2.5 Generation of a MEBRAINS surface template
Surface representations of the brain enable a more precise spatial localization and reduce the occurrence of errors arising from the spatial proximity of brain structures that are actually located at quite a distance from each other along the cortical ribbon (Logothetis et al., 2001; Zhu & Vanduffel, 2019). Additionally, they are a prerequisite for generating cortical flat maps, which are useful tools for the analysis and visualization of functional and structural neuroimaging datasets (Sultan et al., 2010; Van Essen et al., 1998; Vanduffel et al., 2001, 2014), particularly for topographic representations such as retinotopy (Arcaro & Livingstone, 2017; Janssens et al., 2014), somatotopy (Arcaro et al., 2019), and tonotopy (Bodin et al., 2021; Erb et al., 2019; Petkov et al., 2006). To achieve this, we used both the MEBRAINS_T1 and MEBRAINS_T2 volumetric templates to create a MEBRAINS surface template (Fig. 2C). We began with the output of the MB toolbox, as it is able to automatically generate precise segmentations of diverse tissue classes, including the white matter. Next, human-curated white and gray matter segmentation were performed using FreeSurfer (Fischl, 2012) and the non-human primate version of the Human Connectome Project pipeline (Autio et al., 2020, 2021). In this process, the pial and white/gray matter interface (white matter surface) were generated from the T1 images, and the T2 images were used to accurately model the pial surface and remove the effect of cerebrospinal fluid and pial veins.
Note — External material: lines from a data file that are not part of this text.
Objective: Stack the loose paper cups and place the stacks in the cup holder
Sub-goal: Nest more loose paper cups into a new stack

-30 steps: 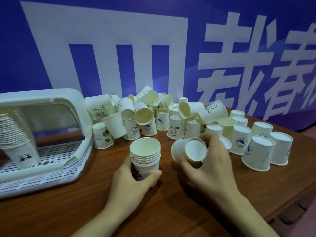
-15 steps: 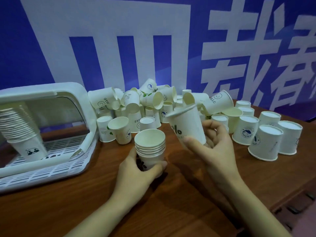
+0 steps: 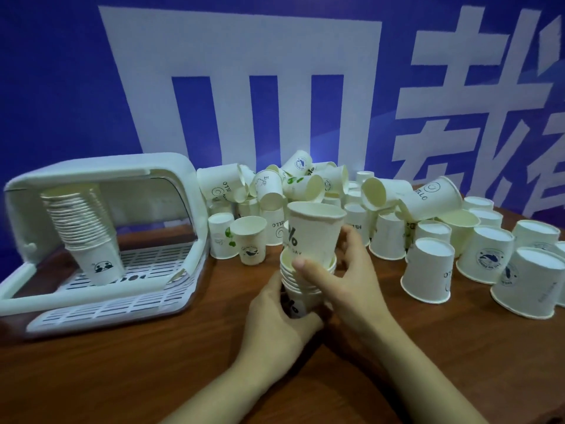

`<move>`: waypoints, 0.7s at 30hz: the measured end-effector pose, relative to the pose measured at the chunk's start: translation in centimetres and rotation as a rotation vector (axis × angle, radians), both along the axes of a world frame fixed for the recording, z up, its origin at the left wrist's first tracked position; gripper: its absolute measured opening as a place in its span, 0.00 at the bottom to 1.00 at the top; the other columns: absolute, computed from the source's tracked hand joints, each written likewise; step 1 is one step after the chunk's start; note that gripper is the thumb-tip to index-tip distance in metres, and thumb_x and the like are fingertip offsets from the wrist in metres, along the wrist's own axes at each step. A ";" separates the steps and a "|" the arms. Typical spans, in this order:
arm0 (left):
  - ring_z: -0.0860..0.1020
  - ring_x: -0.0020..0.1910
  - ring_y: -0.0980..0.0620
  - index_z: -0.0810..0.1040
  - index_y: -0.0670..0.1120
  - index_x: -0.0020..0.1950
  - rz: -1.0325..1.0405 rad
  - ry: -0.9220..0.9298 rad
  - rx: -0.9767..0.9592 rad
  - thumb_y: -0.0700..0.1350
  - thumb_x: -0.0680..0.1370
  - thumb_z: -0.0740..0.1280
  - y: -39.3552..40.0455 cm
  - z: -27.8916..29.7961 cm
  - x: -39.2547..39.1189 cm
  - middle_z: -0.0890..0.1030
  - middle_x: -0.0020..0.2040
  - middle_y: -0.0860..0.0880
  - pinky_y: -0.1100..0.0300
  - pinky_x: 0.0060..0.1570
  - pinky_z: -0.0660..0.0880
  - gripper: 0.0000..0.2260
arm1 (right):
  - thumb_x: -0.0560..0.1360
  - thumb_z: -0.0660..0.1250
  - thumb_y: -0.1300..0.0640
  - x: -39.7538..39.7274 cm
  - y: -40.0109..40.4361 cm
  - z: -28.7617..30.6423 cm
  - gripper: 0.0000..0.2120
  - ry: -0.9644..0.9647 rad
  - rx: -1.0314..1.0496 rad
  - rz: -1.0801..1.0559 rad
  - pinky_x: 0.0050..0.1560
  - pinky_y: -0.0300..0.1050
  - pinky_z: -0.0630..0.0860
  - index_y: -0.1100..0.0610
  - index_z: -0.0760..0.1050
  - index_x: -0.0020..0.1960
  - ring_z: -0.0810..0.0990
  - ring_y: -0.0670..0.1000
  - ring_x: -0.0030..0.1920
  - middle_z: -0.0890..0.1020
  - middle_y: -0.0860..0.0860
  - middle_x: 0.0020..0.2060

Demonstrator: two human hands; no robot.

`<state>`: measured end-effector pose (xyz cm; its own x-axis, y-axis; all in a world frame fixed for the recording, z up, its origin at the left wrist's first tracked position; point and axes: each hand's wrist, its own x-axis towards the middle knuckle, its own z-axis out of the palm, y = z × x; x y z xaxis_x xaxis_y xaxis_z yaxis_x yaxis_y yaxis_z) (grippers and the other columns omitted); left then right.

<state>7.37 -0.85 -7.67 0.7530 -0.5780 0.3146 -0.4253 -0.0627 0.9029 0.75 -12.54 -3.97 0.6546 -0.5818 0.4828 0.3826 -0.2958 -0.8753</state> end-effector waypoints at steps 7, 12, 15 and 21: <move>0.84 0.51 0.62 0.81 0.57 0.60 0.026 -0.012 -0.041 0.43 0.68 0.80 -0.1 0.0 -0.2 0.87 0.52 0.60 0.68 0.50 0.78 0.22 | 0.72 0.67 0.35 -0.6 -0.4 -0.9 0.27 0.044 -0.125 -0.085 0.64 0.58 0.77 0.46 0.75 0.67 0.80 0.48 0.62 0.82 0.45 0.61; 0.84 0.53 0.63 0.80 0.58 0.63 0.015 -0.007 -0.004 0.47 0.67 0.80 0.0 0.0 -0.1 0.86 0.54 0.61 0.67 0.53 0.78 0.25 | 0.76 0.62 0.36 -0.5 -0.5 -1.2 0.22 0.062 -0.254 -0.150 0.63 0.58 0.74 0.44 0.78 0.65 0.78 0.47 0.61 0.80 0.39 0.57; 0.84 0.51 0.64 0.80 0.58 0.59 0.045 -0.017 0.017 0.42 0.69 0.82 0.0 0.0 -0.1 0.86 0.52 0.62 0.70 0.48 0.76 0.24 | 0.77 0.57 0.35 -0.4 -0.8 -1.3 0.22 0.111 -0.347 -0.184 0.65 0.58 0.69 0.44 0.78 0.63 0.73 0.47 0.64 0.79 0.36 0.55; 0.84 0.50 0.64 0.81 0.59 0.58 0.156 -0.010 -0.007 0.49 0.67 0.82 -0.1 -0.1 -0.3 0.87 0.51 0.60 0.61 0.51 0.81 0.22 | 0.74 0.61 0.30 0.2 -0.5 -2.2 0.24 0.116 -0.177 -0.039 0.63 0.56 0.74 0.41 0.72 0.64 0.80 0.47 0.61 0.83 0.42 0.56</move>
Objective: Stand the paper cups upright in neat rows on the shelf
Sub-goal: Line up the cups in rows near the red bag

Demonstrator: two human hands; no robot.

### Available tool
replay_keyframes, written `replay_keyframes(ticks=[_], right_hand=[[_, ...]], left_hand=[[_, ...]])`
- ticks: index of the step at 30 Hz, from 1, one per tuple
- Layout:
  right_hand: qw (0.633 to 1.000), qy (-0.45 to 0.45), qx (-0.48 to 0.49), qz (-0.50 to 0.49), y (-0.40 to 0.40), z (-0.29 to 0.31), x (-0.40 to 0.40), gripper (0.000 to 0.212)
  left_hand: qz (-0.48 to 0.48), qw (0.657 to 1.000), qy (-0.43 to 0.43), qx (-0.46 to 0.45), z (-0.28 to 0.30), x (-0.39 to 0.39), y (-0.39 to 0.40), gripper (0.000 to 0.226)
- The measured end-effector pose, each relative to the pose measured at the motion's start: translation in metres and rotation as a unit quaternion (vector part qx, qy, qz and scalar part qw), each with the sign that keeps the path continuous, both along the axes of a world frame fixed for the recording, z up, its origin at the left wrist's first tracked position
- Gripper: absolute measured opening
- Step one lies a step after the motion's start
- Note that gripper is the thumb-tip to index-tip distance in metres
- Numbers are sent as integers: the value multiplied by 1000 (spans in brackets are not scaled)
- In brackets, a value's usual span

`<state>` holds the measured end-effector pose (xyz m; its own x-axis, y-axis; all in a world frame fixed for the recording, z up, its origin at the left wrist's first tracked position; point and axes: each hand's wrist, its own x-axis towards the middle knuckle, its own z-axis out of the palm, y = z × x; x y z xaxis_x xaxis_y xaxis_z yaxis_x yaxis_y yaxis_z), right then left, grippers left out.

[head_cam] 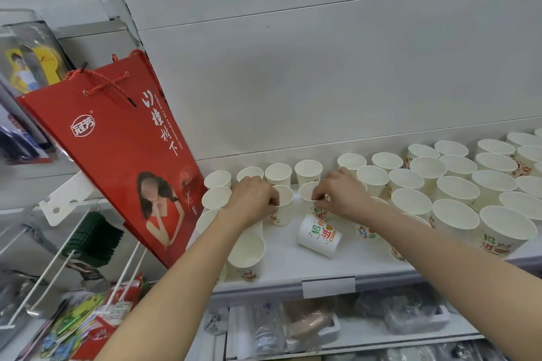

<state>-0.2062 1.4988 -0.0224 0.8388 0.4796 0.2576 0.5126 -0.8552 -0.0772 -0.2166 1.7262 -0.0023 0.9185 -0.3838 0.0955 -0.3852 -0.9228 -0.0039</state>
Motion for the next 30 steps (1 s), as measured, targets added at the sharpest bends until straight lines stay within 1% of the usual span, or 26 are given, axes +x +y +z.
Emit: replay_keyframes(ticks=[3, 5, 7, 9, 10, 12, 13, 16, 18, 20, 23, 24, 27, 30], right_hand=[[1000, -2, 18, -8, 7, -6, 2, 8], [999, 1, 34, -7, 11, -9, 3, 9], [996, -4, 94, -4, 9, -10, 1, 12], [986, -39, 162, -4, -2, -11, -2, 13], [981, -62, 183, -11, -11, -11, -4, 11], [975, -84, 201, -54, -29, -7, -8, 5], [972, -85, 201, -83, -38, -4, -9, 3], [969, -55, 198, -135, -57, -2, -12, 6], [972, -18, 191, -139, -62, -4, -15, 9], [974, 4, 177, -139, -65, -4, -18, 11], [978, 31, 146, -142, -64, 0, -18, 13], [980, 37, 130, -146, -62, 1, -17, 17], [981, 53, 63, -175, -49, 6, -12, 25], [981, 56, 17, -187, -35, 9, -10, 20]], left_hand=[[3, 1000, 4, 4, -2, 2, -1, 10], [10, 1000, 8, -16, -1, 1, -1, 16], [30, 997, -5, -66, 2, -5, -3, 20], [61, 990, -34, -120, 7, -13, -9, 14], [72, 987, -45, -134, 9, -19, -14, 12], [82, 989, -32, -122, 10, -28, -31, 14], [87, 990, -14, -108, 9, -32, -41, 20], [116, 991, 35, -52, -2, -38, -69, 41], [131, 989, 58, -42, -10, -37, -82, 45], [144, 983, 85, -70, -13, -35, -87, 42], [156, 965, 144, -153, -8, -31, -83, 31], [151, 963, 152, -166, -5, -31, -78, 27], [107, 972, 147, -146, 8, -34, -57, 14], [87, 983, 136, -91, 14, -41, -37, 9]])
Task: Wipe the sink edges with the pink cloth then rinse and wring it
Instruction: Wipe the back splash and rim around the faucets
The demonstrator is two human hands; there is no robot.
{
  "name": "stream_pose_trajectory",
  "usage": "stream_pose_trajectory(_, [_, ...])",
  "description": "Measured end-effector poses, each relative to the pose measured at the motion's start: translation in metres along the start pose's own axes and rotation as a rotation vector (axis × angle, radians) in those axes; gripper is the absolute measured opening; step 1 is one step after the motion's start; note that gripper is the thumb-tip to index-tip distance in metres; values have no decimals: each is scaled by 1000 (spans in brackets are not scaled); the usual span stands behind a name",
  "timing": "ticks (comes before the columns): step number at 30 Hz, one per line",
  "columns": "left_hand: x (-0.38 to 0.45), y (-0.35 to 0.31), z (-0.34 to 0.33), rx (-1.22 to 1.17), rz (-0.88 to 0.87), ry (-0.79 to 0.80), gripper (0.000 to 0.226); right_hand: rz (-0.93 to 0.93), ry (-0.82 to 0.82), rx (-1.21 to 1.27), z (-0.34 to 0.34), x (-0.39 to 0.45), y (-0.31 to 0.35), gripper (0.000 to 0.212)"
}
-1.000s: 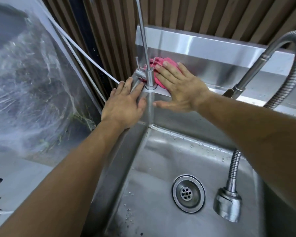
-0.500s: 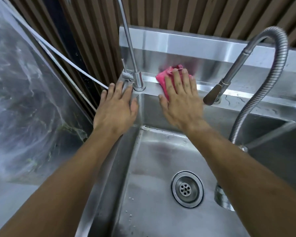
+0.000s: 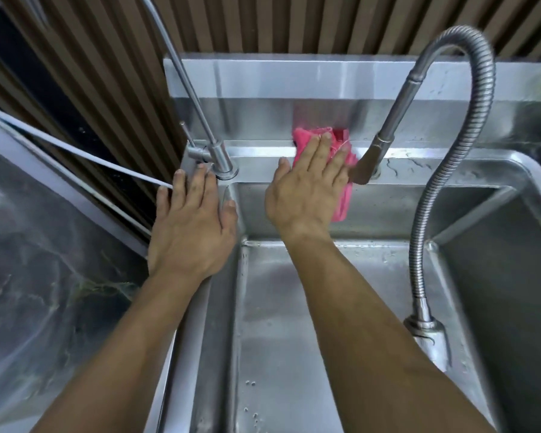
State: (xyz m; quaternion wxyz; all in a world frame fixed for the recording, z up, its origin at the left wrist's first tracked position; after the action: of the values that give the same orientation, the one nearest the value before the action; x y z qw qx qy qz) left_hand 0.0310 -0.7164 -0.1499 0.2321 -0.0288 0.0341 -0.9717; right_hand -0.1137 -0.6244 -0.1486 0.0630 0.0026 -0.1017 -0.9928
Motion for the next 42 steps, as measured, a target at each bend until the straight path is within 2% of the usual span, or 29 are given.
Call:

2.6 Generation of a MEBRAINS skull surface template
Given the importance of information concerning the shape and thickness of the skull for pre-surgical planning, we also generated a mesh coding for the inner and outer skull surfaces. To this purpose, we used data from both the CT and T1 templates, followed by human-curation to create the skull mask. The skull surface was generated using FreeSurfer and smoothed with 10 iterations of smoothing.
2.7 “Populating” the MEBRAINS template: human-curated segmentations of subcortical nuclei and integration of cyto- and receptor architectonically informed cortical maps
We started to populate the template by complementing MEBRAINS with human-curated segmentations of several subcortical structures. We manually delineated the amygdala, anterior commissure, nucleus accumbens, caudate, claustrum, putamen, and pallidum on coronal sections of the left hemisphere of the MEBRAINS_T1 template, whereby all three stereotactic planes were closely examined to reduce inconsistencies across slices. This segmentation was performed using MRIcron (Rorden & Brett, 2000) and ITKsnap (Yushkevich et al., 2006), and identification of structures was based on local contrast differences in both the MEBRAINS_T1 and the MEBRAINS_T2 templates, thereby relying on corresponding sections of the 2nd edition of the Atlas of the Rhesus Monkey Brain (K. Saleem & Nikos, 2012). This manual delineation was performed only for the left hemisphere and structures were then mirrored (using the MRIread function of MATLAB and FreeSurfer) to populate the right hemisphere of the template. These human-curated segmentations were also essential for our quality assessment of MEBRAINS and to develop workflows for integrating 3D volumes into MEBRAINS space. Specifically, these segmentations (i) served as a reference when evaluating the quality of (semi)-automated segmentation approaches, and (ii) generated target outputs (ground-truth) for training deep neural networks to automatically segment brain structures (Henschel et al., 2020).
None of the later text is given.